Há muitos anos, preservo o hábito de caminhar. “Sempre chegarás a alguma parte se caminhas o suficiente”, já dizia o Gato Risonho ao aconselhar Alice a sair da toca, em Alice no País das Maravilhas, de Lewis Carroll. E, ao andar pela Cidade Baixa, não canso de passear pela Rua da República, uma das mais bonitas do bairro localizado na região central da Capital.
Talvez sejam as calçadas largas, quem sabe as copas das árvores, que, em certos trechos, formam um túnel verde sobre a pista central. Algo nela oferece ao transeunte uma graça e uma formosura que não se vê nas outras vias das redondezas, privadas de arborização e áreas mais amplas para os pedestres. Essa boniteza da Rua da República não é casual. Junto com a Avenida Venâncio Aires, ela foi construída para eternizar uma data especial na história de Porto Alegre — a da visita à Capital do Imperador Dom Pedro II e da Imperatriz Teresa Cristina.
A chegada do casal já havia sido anunciada em 23 de outubro de 1845, quando a Câmara Municipal propôs a abertura das duas alamedas para ligar a Várzea (área hoje ocupada pelo Parque da Redenção) ao Riacho Dilúvio (que, na época, passava junto às casinhas da atual Rua João Alfredo). O objetivo era “marcar de modo útil a próxima visita dos monarcas”, segundo as palavras do vereador Luiz da Silva Flores. Assim, surgiram as ruas do Imperador (República) e da Imperatriz (Venâncio Aires).

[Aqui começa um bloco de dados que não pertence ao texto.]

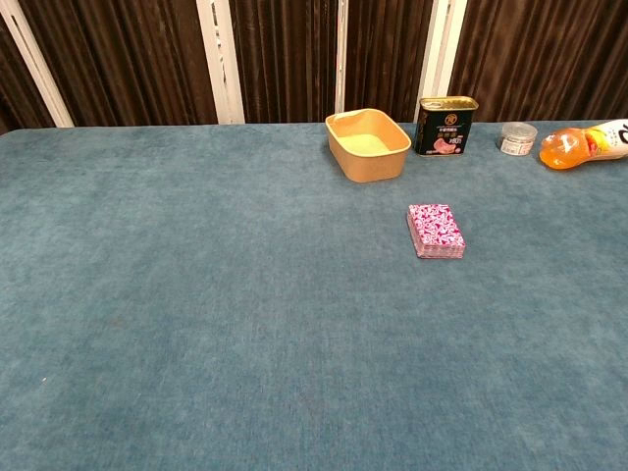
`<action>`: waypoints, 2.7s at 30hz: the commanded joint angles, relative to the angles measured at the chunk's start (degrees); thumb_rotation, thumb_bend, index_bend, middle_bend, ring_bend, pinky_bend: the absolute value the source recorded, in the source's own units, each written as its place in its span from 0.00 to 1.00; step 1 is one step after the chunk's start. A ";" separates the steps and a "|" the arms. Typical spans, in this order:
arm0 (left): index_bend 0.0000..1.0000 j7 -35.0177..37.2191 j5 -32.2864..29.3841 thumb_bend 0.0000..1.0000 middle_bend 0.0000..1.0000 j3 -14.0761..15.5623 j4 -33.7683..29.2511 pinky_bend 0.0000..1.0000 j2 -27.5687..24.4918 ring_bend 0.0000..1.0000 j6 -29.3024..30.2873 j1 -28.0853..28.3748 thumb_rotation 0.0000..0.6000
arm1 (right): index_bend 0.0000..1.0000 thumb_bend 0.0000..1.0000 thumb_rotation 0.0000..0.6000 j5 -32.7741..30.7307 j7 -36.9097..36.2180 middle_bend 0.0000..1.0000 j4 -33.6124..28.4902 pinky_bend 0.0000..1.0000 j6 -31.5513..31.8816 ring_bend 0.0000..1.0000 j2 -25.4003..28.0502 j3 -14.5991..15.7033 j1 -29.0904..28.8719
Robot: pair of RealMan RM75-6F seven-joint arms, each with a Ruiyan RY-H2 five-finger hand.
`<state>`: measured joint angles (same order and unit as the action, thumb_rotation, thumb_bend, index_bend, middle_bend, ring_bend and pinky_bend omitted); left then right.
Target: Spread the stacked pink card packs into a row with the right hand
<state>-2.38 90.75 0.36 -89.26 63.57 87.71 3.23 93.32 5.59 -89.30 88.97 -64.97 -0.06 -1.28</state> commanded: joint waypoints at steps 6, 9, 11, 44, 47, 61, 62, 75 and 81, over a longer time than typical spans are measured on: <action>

Por aqueles dias, foi constituída uma comissão para recolher donativos destinados a arcar com as despesas da recepção à comitiva imperial — foram arrecadados 37 contos de réis entre cerca de 460 contribuintes. Em 27 de outubro, mesmo sem ter a data oficial do desembarque (àquela altura, Dom Pedro II ainda estava em Santa Catarina), a Câmara Municipal pediu aos moradores de Porto Alegre que limpassem o lixo das calçadas e iluminassem a frente das casas quando chegasse a hora de recebê-lo, o que, finalmente, aconteceu no dia 22 de novembro.
É sintomático que a visita do Imperador tenha se dado no ano que assinala o fim da Guerra dos Farrapos. Conforme Sandra Pesavento (notável investigadora da história de Porto Alegre, que faleceu precocemente em 2009, aos 64 anos), a viagem fazia parte do esforço diplomático para apaziguar os ânimos entre o Império e os rebeldes farroupilhas, depois de 10 anos de conflito.
A estadia de pouco mais de dois meses serviu para a realização de desfiles militares, cerimônias religiosas, cavalhadas e festejos, incluindo a comemoração do aniversário de 20 anos do jovem Imperador, em 2 de dezembro. Dom Pedro II embarcou de volta para a Corte em 2 de fevereiro, não sem antes lançar a pedra fundamental do Liceu Dom Afonso, na esquina da Rua da Igreja (atual Duque de Caxias) com a Rua de Bragança (Marechal Floriano), e baixar o decreto de fundação do Colégio Santa Teresa — hoje, a construção é uma das casas de internação da Fase, na Avenida Padre Cacique, perto do estádio Beira-Rio.
Em 11 de dezembro de 1889, quase um mês após a proclamação da República, as ruas do Imperador e da Imperatriz assumiram seus nomes atuais. Nos atos que oficializaram as novas nomenclaturas, os vereadores fizeram questão de registrar que as alterações apenas formalizavam “o que já fora feito espontaneamente pelo povo”, dando a entender que a população havia antes tomado a iniciativa de rebatizá-las.
A mudança se deu em sintonia com os novos tempos da política nacional — frisa-se que o jornalista Venâncio Aires foi precursor das ideias republicanas e abolicionistas. Com o tempo, outras ruas da Cidade Baixa também adotaram nomes de personalidades que lutaram pela abolição da escravatura e o fim da monarquia, a exemplo de José do Patrocínio (ex-Rua da Concórdia) Joaquim Nabuco (antes Rua Venezianos) e João Alfredo (antiga Rua da Margem).
Aparentemente, caminhar ao léu tem algo de ocioso, improdutivo, mas é só aparentemente. Além de beleza, as ruas guardam histórias para contar. É só saber ouvi-las.